Written by Casey himself and drawn by Seattle cartoonist Ben Horak, beds! Beds! BEDS! begins with a generic American family pulling up to a mattress store in a strip mall. Their minivan screeches to a halt — the eyes bug out of the mom’s, dad’s and baby’s heads from the inertia of the sudden stop — and then the mom and dad make eyes at each other.“You know what, honey…I just love you with all my heart,” the father says to the mother. And then they make out, and it’s a truly unsettling panel. Horak draws every single line in their entwined tongues and every single particle up their noses, as a leering, big-eyed baby looks on. Horak is clearly playing up the grotesquerie here, going for a kind of JR Williams-meets-Ed “Big Daddy” Roth kind of feel. Everything is cartoonish, but also heavily detailed, with every wrinkle and sag and flaw accentuated for utmost impact.
beds! Beds! BEDS! is a very short comic about the horrors of commerce — the creepiness of salespeople and the discomforting entitled self-satisfaction of the American family. It’s a straight-up caricature of a scene that plays out across the country every day (a family buys a bed for a kid who has outgrown a crib) but with all the throbbing veins and emotional neediness and other gory details amped all the way up. Bed shopping has never been so alarming, or so craven, or so hideous.

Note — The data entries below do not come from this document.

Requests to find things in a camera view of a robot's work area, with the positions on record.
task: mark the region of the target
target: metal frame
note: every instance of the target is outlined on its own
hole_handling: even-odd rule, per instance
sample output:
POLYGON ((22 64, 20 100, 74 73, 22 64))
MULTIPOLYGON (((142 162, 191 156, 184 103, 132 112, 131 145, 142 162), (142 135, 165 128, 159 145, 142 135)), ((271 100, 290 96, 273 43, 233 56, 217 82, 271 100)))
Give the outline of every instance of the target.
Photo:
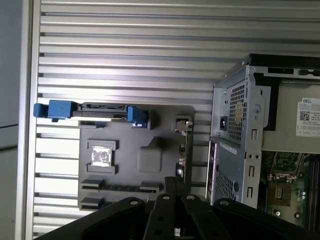
MULTIPOLYGON (((309 56, 319 56, 320 48, 316 44, 305 44, 305 40, 318 40, 319 34, 314 33, 314 29, 317 29, 319 19, 319 6, 314 2, 290 2, 288 4, 287 1, 270 1, 270 2, 257 2, 257 1, 248 1, 248 2, 238 2, 231 1, 227 4, 223 1, 217 2, 209 2, 207 0, 200 0, 197 2, 191 0, 174 0, 174 1, 150 1, 150 0, 124 0, 122 2, 112 2, 105 0, 42 0, 43 6, 42 11, 44 13, 65 13, 66 11, 76 10, 77 13, 112 13, 119 15, 136 15, 136 18, 139 19, 139 25, 143 22, 141 21, 141 17, 137 14, 142 10, 146 11, 150 15, 154 16, 183 16, 184 21, 175 21, 174 23, 181 30, 178 32, 173 32, 171 27, 172 21, 168 22, 151 22, 151 25, 148 27, 148 31, 145 31, 147 35, 158 35, 159 33, 163 33, 165 35, 181 35, 182 33, 188 33, 183 36, 183 41, 181 40, 171 40, 171 39, 113 39, 113 38, 93 38, 93 39, 84 39, 77 37, 50 37, 50 36, 41 36, 40 41, 41 45, 39 46, 39 18, 42 19, 45 23, 42 24, 43 31, 42 33, 54 32, 54 31, 63 31, 64 33, 71 33, 74 31, 84 31, 84 32, 94 32, 97 30, 97 24, 106 24, 101 18, 95 19, 93 22, 86 22, 86 24, 94 24, 93 28, 90 28, 89 25, 85 28, 82 26, 74 26, 68 25, 69 20, 74 20, 67 18, 68 16, 64 16, 62 19, 67 20, 66 22, 60 22, 58 25, 51 25, 54 21, 59 21, 59 17, 49 17, 39 15, 39 6, 34 6, 34 2, 37 5, 40 5, 40 0, 23 0, 23 16, 22 16, 22 43, 21 43, 21 79, 20 79, 20 115, 19 115, 19 148, 18 148, 18 179, 17 179, 17 205, 16 205, 16 239, 31 239, 32 238, 32 229, 34 232, 42 231, 51 231, 56 228, 58 225, 63 225, 69 221, 69 219, 50 219, 49 217, 35 217, 34 222, 39 225, 32 225, 32 221, 28 223, 28 226, 25 226, 26 219, 30 220, 33 212, 42 211, 46 213, 52 213, 54 211, 63 214, 73 213, 77 216, 83 216, 86 212, 80 212, 78 210, 70 207, 69 199, 59 199, 61 204, 59 206, 44 206, 37 205, 41 201, 41 203, 46 204, 49 203, 53 198, 44 198, 35 197, 32 200, 32 196, 34 195, 34 190, 37 188, 37 184, 41 184, 41 190, 46 187, 48 184, 50 187, 56 185, 56 179, 53 178, 41 178, 34 180, 35 176, 35 166, 37 167, 37 162, 40 163, 41 158, 34 159, 34 150, 35 150, 35 137, 37 129, 37 133, 40 135, 51 136, 52 130, 54 127, 48 121, 38 120, 38 124, 42 124, 45 126, 38 126, 36 128, 36 120, 30 119, 30 110, 33 108, 33 103, 36 101, 35 96, 37 94, 37 84, 41 84, 38 88, 38 93, 43 94, 45 97, 38 97, 37 101, 39 103, 47 104, 48 99, 67 99, 70 100, 70 96, 64 92, 64 94, 55 94, 57 90, 65 90, 65 86, 74 86, 73 90, 77 97, 82 97, 83 91, 81 88, 87 88, 90 93, 92 93, 92 89, 96 87, 103 88, 102 91, 117 89, 117 91, 108 91, 108 94, 100 96, 99 102, 103 101, 117 101, 119 99, 125 99, 129 102, 136 103, 155 103, 162 105, 170 105, 177 103, 178 105, 182 104, 190 104, 196 109, 196 122, 194 126, 195 134, 194 134, 194 145, 197 146, 197 151, 208 148, 208 141, 210 140, 209 135, 209 120, 211 114, 211 97, 212 93, 209 91, 212 86, 212 79, 219 78, 220 75, 226 70, 230 68, 230 63, 233 63, 235 59, 240 59, 244 57, 249 52, 256 53, 274 53, 274 54, 286 54, 290 53, 292 55, 302 55, 306 53, 309 56), (211 16, 215 17, 215 19, 226 18, 226 20, 217 20, 212 22, 208 19, 208 24, 205 26, 210 30, 197 29, 195 32, 189 29, 189 26, 194 27, 204 27, 203 21, 199 19, 193 19, 195 16, 211 16), (257 24, 252 21, 233 21, 235 18, 266 18, 272 19, 273 23, 266 24, 257 24), (290 21, 286 22, 277 22, 274 23, 274 19, 290 19, 290 21), (305 30, 304 34, 297 35, 295 34, 297 30, 305 30), (199 37, 197 33, 205 37, 216 36, 218 38, 212 39, 212 41, 208 40, 189 40, 188 36, 199 37), (224 41, 225 38, 231 39, 231 41, 224 41), (64 46, 66 40, 69 40, 74 44, 74 46, 64 46), (133 55, 133 56, 158 56, 158 57, 182 57, 182 58, 213 58, 213 63, 204 64, 204 62, 199 63, 190 63, 185 62, 183 59, 178 61, 170 61, 166 64, 163 64, 163 61, 158 61, 159 59, 153 59, 152 62, 149 61, 121 61, 120 65, 122 66, 122 70, 124 70, 127 66, 140 66, 144 67, 145 70, 143 74, 157 75, 157 77, 148 78, 148 77, 129 77, 128 75, 124 78, 110 78, 108 81, 100 81, 99 79, 91 79, 90 84, 88 84, 88 79, 73 79, 68 78, 62 79, 61 77, 50 78, 50 77, 39 77, 37 79, 38 72, 38 59, 33 56, 33 53, 39 48, 38 52, 42 54, 83 54, 83 55, 94 55, 94 54, 119 54, 121 56, 133 55), (150 70, 150 65, 159 66, 159 70, 150 70), (169 71, 168 67, 175 67, 179 69, 179 71, 169 71), (181 68, 186 68, 188 71, 182 71, 181 68), (169 81, 163 81, 164 77, 158 77, 158 75, 165 74, 168 76, 166 79, 169 81), (177 81, 174 76, 182 76, 183 84, 180 81, 177 81), (199 82, 190 82, 185 81, 185 78, 189 79, 190 77, 194 77, 197 79, 201 79, 199 82), (130 91, 126 88, 139 88, 139 90, 130 91), (141 97, 141 93, 147 90, 147 96, 141 97), (157 89, 156 98, 154 98, 154 90, 157 89), (166 93, 167 98, 162 98, 162 94, 166 93)), ((126 27, 123 27, 122 31, 130 31, 130 33, 135 30, 132 27, 128 27, 127 25, 132 24, 131 19, 128 18, 120 19, 119 21, 114 21, 115 25, 119 25, 122 23, 125 24, 126 27)), ((45 66, 47 64, 58 64, 60 61, 57 61, 55 57, 52 59, 51 57, 41 57, 39 59, 40 70, 42 73, 58 71, 61 72, 62 69, 64 71, 75 71, 75 68, 72 68, 70 65, 67 67, 49 67, 45 66)), ((92 73, 90 71, 91 61, 88 61, 88 58, 84 58, 82 60, 77 60, 77 63, 81 63, 84 65, 85 71, 92 73)), ((98 66, 100 73, 105 73, 105 66, 110 66, 112 62, 101 62, 100 60, 95 60, 93 62, 94 65, 98 66)), ((135 69, 134 72, 128 73, 128 71, 121 71, 122 74, 137 74, 135 69)), ((217 97, 217 89, 215 91, 214 97, 217 97)), ((55 143, 63 145, 64 143, 68 143, 72 145, 72 149, 67 152, 71 156, 71 162, 75 162, 75 155, 77 154, 77 148, 75 147, 77 143, 77 134, 79 132, 75 129, 71 129, 77 125, 77 122, 68 122, 64 123, 64 128, 59 128, 59 132, 63 132, 62 136, 68 136, 67 140, 58 141, 57 139, 48 139, 48 141, 44 141, 44 138, 39 138, 37 144, 42 147, 46 147, 45 145, 48 143, 55 143)), ((48 163, 51 163, 52 166, 57 168, 56 162, 49 160, 48 163)), ((48 168, 43 171, 38 171, 37 173, 41 173, 42 176, 46 176, 48 173, 48 168)), ((72 186, 72 191, 74 191, 74 186, 76 186, 76 176, 72 175, 74 169, 71 171, 52 171, 52 174, 71 174, 72 179, 65 180, 65 189, 72 186)))
POLYGON ((19 138, 17 159, 17 189, 15 239, 26 239, 27 178, 29 151, 29 107, 31 87, 31 50, 33 36, 33 0, 22 1, 22 33, 20 63, 19 138))
MULTIPOLYGON (((216 164, 219 165, 227 181, 232 181, 232 186, 226 183, 231 187, 229 191, 232 191, 232 196, 235 200, 256 208, 261 168, 262 132, 265 126, 265 114, 269 109, 265 107, 268 96, 261 95, 263 87, 256 86, 251 70, 253 70, 251 66, 243 66, 215 86, 211 136, 215 137, 212 140, 217 145, 216 164), (240 140, 230 138, 229 129, 220 130, 220 117, 229 117, 230 102, 228 101, 231 99, 231 91, 238 86, 244 86, 244 104, 241 107, 246 108, 245 112, 240 114, 241 117, 244 116, 241 120, 240 140), (228 167, 230 162, 226 164, 221 158, 228 158, 231 163, 237 164, 239 170, 232 171, 228 167), (238 191, 234 188, 235 183, 239 186, 238 191)), ((211 194, 213 199, 215 199, 215 194, 213 190, 211 194)))

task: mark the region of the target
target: power supply fan grille
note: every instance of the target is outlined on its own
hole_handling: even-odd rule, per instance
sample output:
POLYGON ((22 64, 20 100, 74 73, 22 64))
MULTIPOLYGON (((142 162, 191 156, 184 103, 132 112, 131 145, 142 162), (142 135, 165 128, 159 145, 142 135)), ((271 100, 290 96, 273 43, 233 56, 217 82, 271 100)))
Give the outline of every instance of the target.
POLYGON ((219 169, 215 178, 214 200, 227 198, 236 200, 233 194, 233 182, 219 169))
POLYGON ((229 138, 241 141, 243 121, 247 117, 247 103, 245 102, 246 87, 244 84, 230 90, 230 111, 228 121, 229 138))

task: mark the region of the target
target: blue latch
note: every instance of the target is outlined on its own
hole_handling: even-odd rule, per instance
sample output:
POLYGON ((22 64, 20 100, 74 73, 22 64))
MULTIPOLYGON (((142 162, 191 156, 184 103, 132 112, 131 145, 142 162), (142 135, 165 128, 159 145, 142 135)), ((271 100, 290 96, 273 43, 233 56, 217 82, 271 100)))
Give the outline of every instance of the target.
POLYGON ((70 119, 73 111, 77 110, 77 103, 74 101, 50 100, 48 109, 48 118, 53 122, 59 119, 70 119))
POLYGON ((148 115, 136 106, 128 106, 127 121, 133 123, 135 127, 146 128, 148 125, 148 115))

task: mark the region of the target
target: barcode
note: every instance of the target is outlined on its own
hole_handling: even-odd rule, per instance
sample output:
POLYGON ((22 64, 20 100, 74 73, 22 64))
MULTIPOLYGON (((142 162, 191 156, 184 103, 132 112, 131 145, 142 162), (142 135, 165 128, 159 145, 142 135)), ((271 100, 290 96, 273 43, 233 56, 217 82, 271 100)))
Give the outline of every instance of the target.
POLYGON ((301 111, 300 112, 300 121, 310 121, 310 112, 309 111, 301 111))

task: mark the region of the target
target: sticker
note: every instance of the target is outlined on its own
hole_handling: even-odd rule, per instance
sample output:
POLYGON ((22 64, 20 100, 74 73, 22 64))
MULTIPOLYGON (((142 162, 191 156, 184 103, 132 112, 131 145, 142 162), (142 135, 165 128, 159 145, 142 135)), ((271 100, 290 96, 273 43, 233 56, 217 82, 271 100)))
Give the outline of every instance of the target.
POLYGON ((223 147, 225 150, 229 151, 230 153, 237 155, 237 150, 223 142, 220 142, 220 146, 223 147))
POLYGON ((320 99, 304 97, 301 102, 298 102, 296 135, 320 138, 320 99))

This is the sort of thing that comics published by Casey’s Yeti Press do best: using experimental and energetic comics, they focus on one single thing — a sandwich, say, or a ballpark mascot — using comics that simultaneously draw you in and repulse you. If Mad Magazine were still relevant today, they’d likely be publishing comics like beds! Beds! BEDS!, rather than the same old tired movie parodies that have become their stock in trade. Yeti Press’s books may not appeal to everyone, but they fill a necessary function in the comics world: they’re the punky, adventurous outsiders who aren’t afraid to make the uncommercial decision, much to the delight of a small-but-avid audience of cartooning aficionados.